Dołącz do dyskusji: Skuteczna, ale i zbyt dosadna akcja na stadionie Legii (opinie)
Kibolska polityka międzynarodowa. Dobra póki w dziub nie dostaniesz.
2. Akurat nieskalane myśleniem łyse twarzyczki są ostatnimi, które cokolwiek o historii mogą powiedzieć. Gdyby ich zapytać konkretnie co prezentowane osoby robiły, kiedy i gdzie oraz co znaczą symbole i daty, większość jedynie rozdziawiłaby paszcze.

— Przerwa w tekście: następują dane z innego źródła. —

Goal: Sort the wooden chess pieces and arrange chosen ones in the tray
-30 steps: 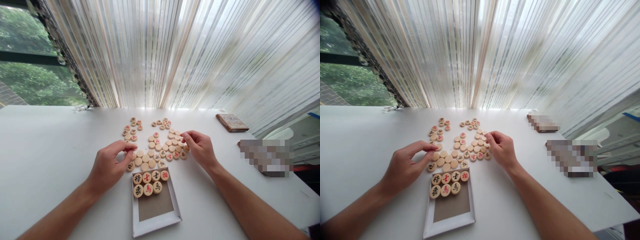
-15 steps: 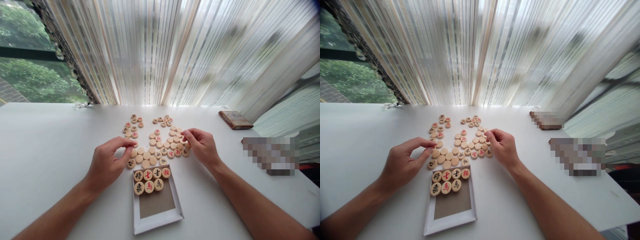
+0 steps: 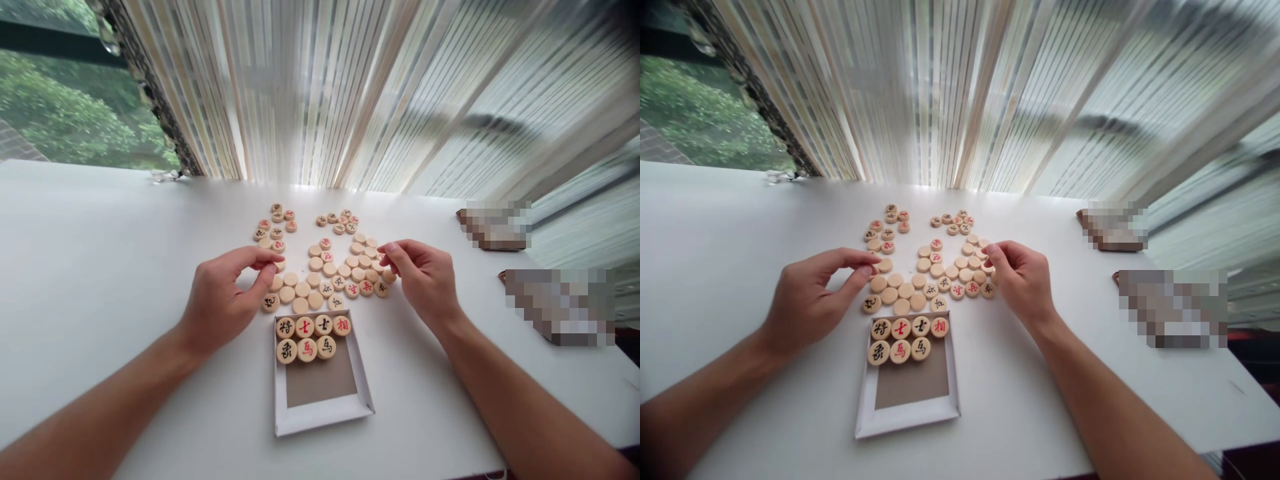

Warzecha ma rację. A kibice gdyby się skupili na kibicowaniu, to by może Legia przeszła. A jak się zajmują czym innym, to nie ma kto porwać naszych do gry i tak się kończy. "Kibice". Wręcz za pozostawienie drużyny bez wsparcia tylko zajmowanie się jakimiś bajabongami powinni im cofnąć karty kibica. Może zamiast nich przyjdą tacy, co będą faktycznie kibicować drużynie, rodziny z dziećmi, a nie jakieś bojówki.
Legia w ten sposób na meczu została niemal bez kibiców i także dzięki temu - wtopiła.